Sarcoma

Sarcomas are a heterogeneous group of tumors with more than 80 identified types, that derive from primitive mesenchymal cells, which themselves arise from muscle, connective tissue, supportive tissue and vascular tissue. They account form more than 20% of solid tumors in the pediatric population and young adults, and are the third most common cancer after leukemia and central nervous system tumors (1). The most frequent types in childhood and young adults are rhabdomyosarcoma and Ewing sarcoma. 

Standard therapies include surgery, chemotherapy and radiotherapy with different protocols depending on tumor type and stage. When chemotherapy is needed, it often involves the use of high does gonadotoxic agents, resulting in an increased risk of premature ovarian insufficiency in those patients. It is therefore of paramount importance to address young patients diagnosed with sarcoma to fertility preservation, which could be either performed through oocyte cryopreservation in case of in young women, or ovarian tissue cryopreservation in prepubertal patients. 

Ovarian involvement has been reported in certain types of sarcoma, including Ewing sarcoma and osteosarcoma, while is extremely rare in rhabdomyosarcoma (2,3). Therefore, it is important to evaluate the presence of malignant cells in cryopreserved ovarian cortical strips, upon ovarian tissue transplantation. Investigations of minimal residual disease in case series of patients who had cryopreserved their ovarian tissue after diagnosis of sarcoma evidenced the possibility of occult malignant cells within ovarian tissue in patients diagnosed with Ewing sarcoma (4,5), while no evidence of minimal residual disease was detected for the other types of sarcoma (6,7). 
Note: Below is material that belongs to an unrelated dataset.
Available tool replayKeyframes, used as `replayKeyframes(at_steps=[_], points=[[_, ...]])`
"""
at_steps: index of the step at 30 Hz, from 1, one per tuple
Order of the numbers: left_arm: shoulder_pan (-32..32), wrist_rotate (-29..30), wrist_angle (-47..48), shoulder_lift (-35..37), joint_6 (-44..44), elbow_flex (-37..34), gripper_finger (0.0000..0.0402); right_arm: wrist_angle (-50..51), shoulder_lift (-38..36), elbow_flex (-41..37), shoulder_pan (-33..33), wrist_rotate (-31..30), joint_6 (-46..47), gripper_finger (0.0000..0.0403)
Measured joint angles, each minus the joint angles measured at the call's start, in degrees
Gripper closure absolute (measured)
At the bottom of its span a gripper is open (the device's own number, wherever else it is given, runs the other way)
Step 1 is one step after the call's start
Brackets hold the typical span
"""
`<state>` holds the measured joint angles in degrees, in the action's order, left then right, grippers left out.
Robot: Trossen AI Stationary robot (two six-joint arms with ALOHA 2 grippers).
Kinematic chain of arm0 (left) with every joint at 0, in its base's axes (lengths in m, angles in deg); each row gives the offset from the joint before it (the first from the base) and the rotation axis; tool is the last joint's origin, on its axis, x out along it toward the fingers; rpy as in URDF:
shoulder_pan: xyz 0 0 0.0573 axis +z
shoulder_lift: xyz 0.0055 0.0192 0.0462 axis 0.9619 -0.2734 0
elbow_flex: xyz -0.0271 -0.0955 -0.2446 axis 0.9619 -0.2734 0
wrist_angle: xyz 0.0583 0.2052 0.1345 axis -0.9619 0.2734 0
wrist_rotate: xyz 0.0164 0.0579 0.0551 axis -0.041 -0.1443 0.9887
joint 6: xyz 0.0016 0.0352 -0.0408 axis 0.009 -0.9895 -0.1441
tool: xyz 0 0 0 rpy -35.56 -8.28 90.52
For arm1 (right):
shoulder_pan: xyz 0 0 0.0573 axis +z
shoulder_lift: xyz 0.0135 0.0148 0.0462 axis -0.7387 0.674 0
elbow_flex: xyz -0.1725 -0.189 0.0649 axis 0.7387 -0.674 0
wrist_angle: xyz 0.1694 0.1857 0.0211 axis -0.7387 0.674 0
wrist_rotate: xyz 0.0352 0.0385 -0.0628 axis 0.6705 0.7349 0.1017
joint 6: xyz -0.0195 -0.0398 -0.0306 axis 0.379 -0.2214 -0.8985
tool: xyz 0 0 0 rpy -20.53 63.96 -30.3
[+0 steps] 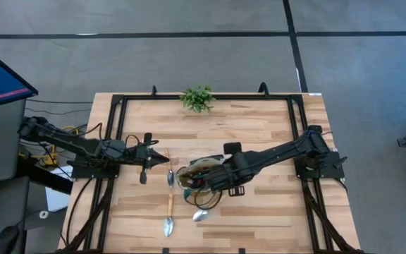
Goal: Pick & Place Garden tools in Gardening bag
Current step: Put the top right trowel into the gardening bag
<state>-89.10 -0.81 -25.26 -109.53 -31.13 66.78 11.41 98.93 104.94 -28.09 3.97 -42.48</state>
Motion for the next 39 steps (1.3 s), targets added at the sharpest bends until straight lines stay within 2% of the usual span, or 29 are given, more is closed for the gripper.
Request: replayKeyframes(at_steps=[3, 6, 13, 17, 23, 28, 33, 39], points=[[0.0, -0.2, 0.0, 0.0, 0.0, 0.0, 0.0399, -4.5, -4.6, -4.5, 0.3, -1.0, 2.4, 0.0395], [0.0, -0.1, 0.0, 0.0, 0.0, 0.0, 0.0399, -12.4, -11.4, -12.3, 0.3, -1.0, 3.9, 0.0399], [0.0, -0.1, 0.0, 0.0, 0.0, 0.0, 0.0399, -40.4, -26.7, -36.3, 0.3, 1.0, 6.2, 0.0401], [0.0, -0.1, 0.0, 0.0, 0.0, 0.0, 0.0399, -49.2, -32.8, -48.2, -1.1, 3.1, 13.2, 0.0399], [0.0, 0.1, 0.0, 0.0, 0.0, 0.0, 0.0399, -61.2, -38.2, -63.1, -2.9, 3.5, 25.6, 0.0401], [0.0, 0.1, -0.1, 0.0, 0.0, 0.0, 0.0399, -68.1, -40.5, -71.1, -4.1, 3.4, 36.1, 0.0402], [0.0, 0.1, -0.1, 0.0, 0.0, 0.0, 0.0399, -70.2, -41.3, -75.5, -4.7, 3.4, 46.0, 0.0402], [0.0, 0.1, -0.1, 0.0, 0.0, 0.0, 0.0399, -73.6, -41.2, -79.4, -4.7, 6.4, 51.0, 0.0399]])
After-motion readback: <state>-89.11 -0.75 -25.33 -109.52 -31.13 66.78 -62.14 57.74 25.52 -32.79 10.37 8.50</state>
For this reason, ovarian tissue transplantation in sarcoma patients can be considered safe, except for Ewing sarcoma, in whom caution should be exercised. 

References:

1. Burningham Z, Hashibe M, Spector L, Schiffman JD. The epidemiology of sarcoma. Clin Sarcoma Res. 2012 Oct 4;2(1):14.
2. Eltabbakh GH, Belinson JL, Biscotti CV. Osteosarcoma metastatic to the ovary: a case report and review of the literature. Int J Gynecol Pathol. 1997 Jan;16(1):76-8.
3. Sullivan HC, Shulman SC, Olson T, Ricketts R, Oskouei S, Shehata BM. Unusual presentation of metastatic Ewing sarcoma to the ovary in a 13 year-old: a case report and review. Fetal Pediatr Pathol. 2012 Jun;31(3):159-63.
4. Abir R, Feinmesser M, Yaniv I, Fisch B, Cohen IJ, Ben-Haroush A, Meirow D, Felz C, Avigad S. Occasional involvement of the ovary in Ewing sarcoma. Hum Reprod. 2010 Jul;25(7):1708-12.
5. Yding Andersen C, Ernst E, Bærentzen S, Birkebæk NH, Clausen N. No malignancy detected in surplus ovarian tissue from a former Ewing sarcoma patient who experienced relapse four years after being grafted with frozen/thawed ovarian tissue. J Assist Reprod Genet. 2014 Nov;31(11):1567-8.
6. Greve T, Wielenga VT, Grauslund M, Sørensen N, Christiansen DB, Rosendahl M, Yding Andersen C. Ovarian tissue cryopreserved for fertility preservation from patients with Ewing or other sarcomas appear to have no tumour cell contamination. Eur J Cancer. 2013 May;49(8):1932-8.
7. Dolmans MM, Iwahara Y, Donnez J, Soares M, Vaerman JL, Amorim CA, Poirel H. Evaluation of minimal disseminated disease in cryopreserved ovarian tissue from bone and soft tissue sarcoma patients. Hum Reprod. 2016 Oct;31(10):2292-302.